Wednesday, February 01, 2006

Baby boomers aging but are still looking for adventure travel

Baby boomers are not too old for adventure travel

Check out this great article by Denis Horgan of the Hartford Courant about popular adventure travel options are with baby boomers. It just goes to show that a little gray hair does not mean we cannot enjoy a life of adventure.
Charles Brown

WHO you calling an old geezer? Not that guy in the whitewater raft, I hope. Not that bold soul risking her noggin riding a motorcycle across rural France. Not me, I hope.

If it were true that mature travelers were content to take the slow and easy road, it's hardly the case anymore.
AARP has looked into the travel attitudes of baby boomers and registers the apparent:

Mature folks have the resources and will to travel, and adventure is a big part of the game.

The survey of 1,594 respondents ages 41 to 59 shows that about 55 percent of boomers consider themselves adventurous, and 77 percent feel they are more adventurous than their parents. Statistics and observation point to the huge numbers of "seniors" traveling. It is a huge element of the travel industry.

There are 81 million people in the United States 50 or older, 28 percent of the entire U.S. population. For all the courting of the free-spending youth, this 28 percent controls 67 percent of the nation's wealth, and has more than $750 million in discretionary income and more than $28 trillion dollars in assets.
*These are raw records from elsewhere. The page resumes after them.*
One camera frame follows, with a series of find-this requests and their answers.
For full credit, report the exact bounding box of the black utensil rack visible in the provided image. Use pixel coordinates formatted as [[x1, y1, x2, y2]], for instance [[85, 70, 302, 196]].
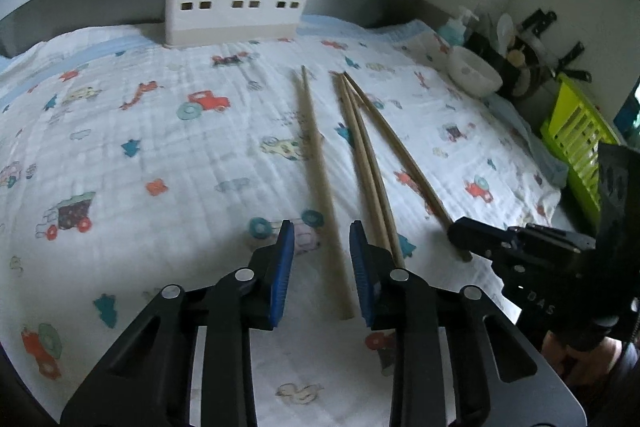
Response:
[[469, 28, 557, 102]]

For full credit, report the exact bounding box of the white printed cloth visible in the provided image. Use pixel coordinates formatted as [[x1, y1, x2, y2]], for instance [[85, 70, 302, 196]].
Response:
[[0, 19, 571, 427]]

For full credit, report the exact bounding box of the white rice paddle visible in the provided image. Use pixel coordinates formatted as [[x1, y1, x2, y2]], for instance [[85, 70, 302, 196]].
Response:
[[496, 13, 516, 54]]

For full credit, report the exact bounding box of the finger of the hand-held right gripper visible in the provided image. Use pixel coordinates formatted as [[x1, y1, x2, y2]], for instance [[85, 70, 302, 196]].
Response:
[[446, 216, 517, 261]]

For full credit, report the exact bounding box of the blue soap dispenser bottle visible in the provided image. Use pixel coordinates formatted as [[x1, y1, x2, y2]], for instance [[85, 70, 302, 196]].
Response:
[[440, 6, 479, 48]]

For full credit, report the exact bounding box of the black-handled knife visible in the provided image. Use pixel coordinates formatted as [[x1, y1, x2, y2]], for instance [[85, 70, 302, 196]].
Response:
[[554, 41, 587, 74], [519, 9, 559, 34], [554, 69, 592, 84]]

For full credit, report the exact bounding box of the green plastic rack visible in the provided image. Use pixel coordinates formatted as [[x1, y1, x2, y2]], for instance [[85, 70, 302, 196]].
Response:
[[539, 73, 627, 214]]

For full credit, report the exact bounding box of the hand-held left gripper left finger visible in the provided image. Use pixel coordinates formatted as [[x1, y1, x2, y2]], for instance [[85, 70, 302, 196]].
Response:
[[60, 219, 296, 427]]

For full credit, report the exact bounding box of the light blue towel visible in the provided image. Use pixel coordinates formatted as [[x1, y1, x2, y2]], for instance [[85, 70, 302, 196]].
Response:
[[486, 93, 569, 188]]

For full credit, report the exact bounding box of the person's right hand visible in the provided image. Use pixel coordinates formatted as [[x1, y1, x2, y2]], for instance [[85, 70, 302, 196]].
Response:
[[542, 332, 632, 389]]

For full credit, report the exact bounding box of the wooden chopstick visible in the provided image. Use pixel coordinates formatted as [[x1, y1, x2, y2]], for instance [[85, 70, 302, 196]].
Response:
[[343, 71, 473, 264], [338, 73, 407, 270], [299, 65, 357, 322], [332, 73, 393, 258]]

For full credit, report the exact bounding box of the white bowl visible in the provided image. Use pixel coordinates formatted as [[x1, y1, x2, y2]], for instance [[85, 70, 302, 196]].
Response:
[[446, 45, 504, 98]]

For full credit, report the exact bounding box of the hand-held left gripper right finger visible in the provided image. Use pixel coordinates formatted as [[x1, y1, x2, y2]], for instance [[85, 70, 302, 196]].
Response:
[[348, 219, 587, 427]]
With people living longer and more healthy lives than before, the mature market is here to stay. Some key survey findings of the 50-and-older crowd:

  • Important factors in leisure travel include a beautiful, scenic destination that promotes relaxation, has good weather and presents no pressure of schedules to meet.
  • Twenty years ago, 10 percent held passports but, today, 28 percent have passports.
  • Twenty years ago, less than 4 percent had visited Europe; a similar 4 percent went to Mexico, Central America, South America or the Caribbean. Now, the numbers are 14 percent to Mexico, Central America or South America; 10 percent to the Caribbean; and 7 percent to Europe.
  • The top U.S. states, cities or areas boomers like for their travel are Las Vegas, Florida, New York, Hawaii and Colorado.
  • The top dream spots they'd like to visit are in the United States, Europe, the Caribbean, Australia/New Zealand and Africa.

Confounding the cliche that boomers need teenagers handy to operate the Internet, the study shows that 38 percent of their bookings of flights, hotels, etc., was over the Web. Indeed, so big a business are they that AARP and Travelocity have put together a travel service site aimed at their market,

The idea that travel is for the young is out of date. Young at heart, surely, but "young" isn't wasted on the youth anymore.